Your assignment:
Images are to be excluded, and the rest of the data repeated exactly.

Given data:
====
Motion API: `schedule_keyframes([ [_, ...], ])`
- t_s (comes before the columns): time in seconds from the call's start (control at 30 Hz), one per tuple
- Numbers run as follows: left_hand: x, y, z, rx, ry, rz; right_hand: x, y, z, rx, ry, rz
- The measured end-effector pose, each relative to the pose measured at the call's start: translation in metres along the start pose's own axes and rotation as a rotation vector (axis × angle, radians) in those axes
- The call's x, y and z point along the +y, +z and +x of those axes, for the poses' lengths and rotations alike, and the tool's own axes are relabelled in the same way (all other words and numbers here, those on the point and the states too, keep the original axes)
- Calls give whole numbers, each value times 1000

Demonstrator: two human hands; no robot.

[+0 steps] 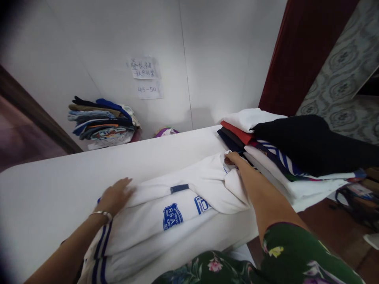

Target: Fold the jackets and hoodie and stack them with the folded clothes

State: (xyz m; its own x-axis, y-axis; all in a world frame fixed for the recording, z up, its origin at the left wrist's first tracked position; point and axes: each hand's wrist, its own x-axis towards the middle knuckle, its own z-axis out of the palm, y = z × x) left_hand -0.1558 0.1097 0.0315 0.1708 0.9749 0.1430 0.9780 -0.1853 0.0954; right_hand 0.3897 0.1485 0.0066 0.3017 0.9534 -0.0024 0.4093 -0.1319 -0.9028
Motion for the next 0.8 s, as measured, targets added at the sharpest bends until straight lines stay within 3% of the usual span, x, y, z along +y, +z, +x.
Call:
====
Answer to the problem:
Motion API: `schedule_keyframes([ [_, ...], ])`
- t_s (comes before the columns): time in seconds from the call's start (control at 30 Hz), one per tuple
- Numbers run as follows: left_hand: x, y, z, rx, ry, rz; right_hand: x, y, z, rx, ry, rz
- The measured end-effector pose, each relative to the pose measured at the call's start: translation in metres along the start pose's own axes and rotation as a rotation vector (axis × angle, radians) in those axes
- The call's x, y and z point along the +y, +z and +x of those axes, for the poses' lengths and rotations alike, and the tool's own axes are relabelled in the same way (all other words and numbers here, those on the point and the states too, keep the original axes)
- Calls give whole numbers, each value times 1000

Demonstrator: two human hands; no robot.

[+0 steps] 

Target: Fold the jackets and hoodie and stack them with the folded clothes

State: (xyz m; its own x-axis, y-axis; all in a world frame fixed for the recording, z up, its origin at the left wrist's first tracked position; point and axes: each hand's wrist, its own x-axis towards the middle knuckle, its own z-axis out of the palm, y = z × x) left_hand -0.1558 0.1097 0.0315 0.1708 0.9749 0.1430 0.9780 -0.1853 0.0954; right_hand 0.3897 0.1485 0.0066 0.3017 0.9534 -0.0024 0.4093 -0.1319 -0.9028
Motion for the next 0.8 s, as measured, targets added at the sharpest bends until straight lines stay within 3% of the usual span, x, y, z along +y, +z, +x.
Call:

What the exercise required is now done.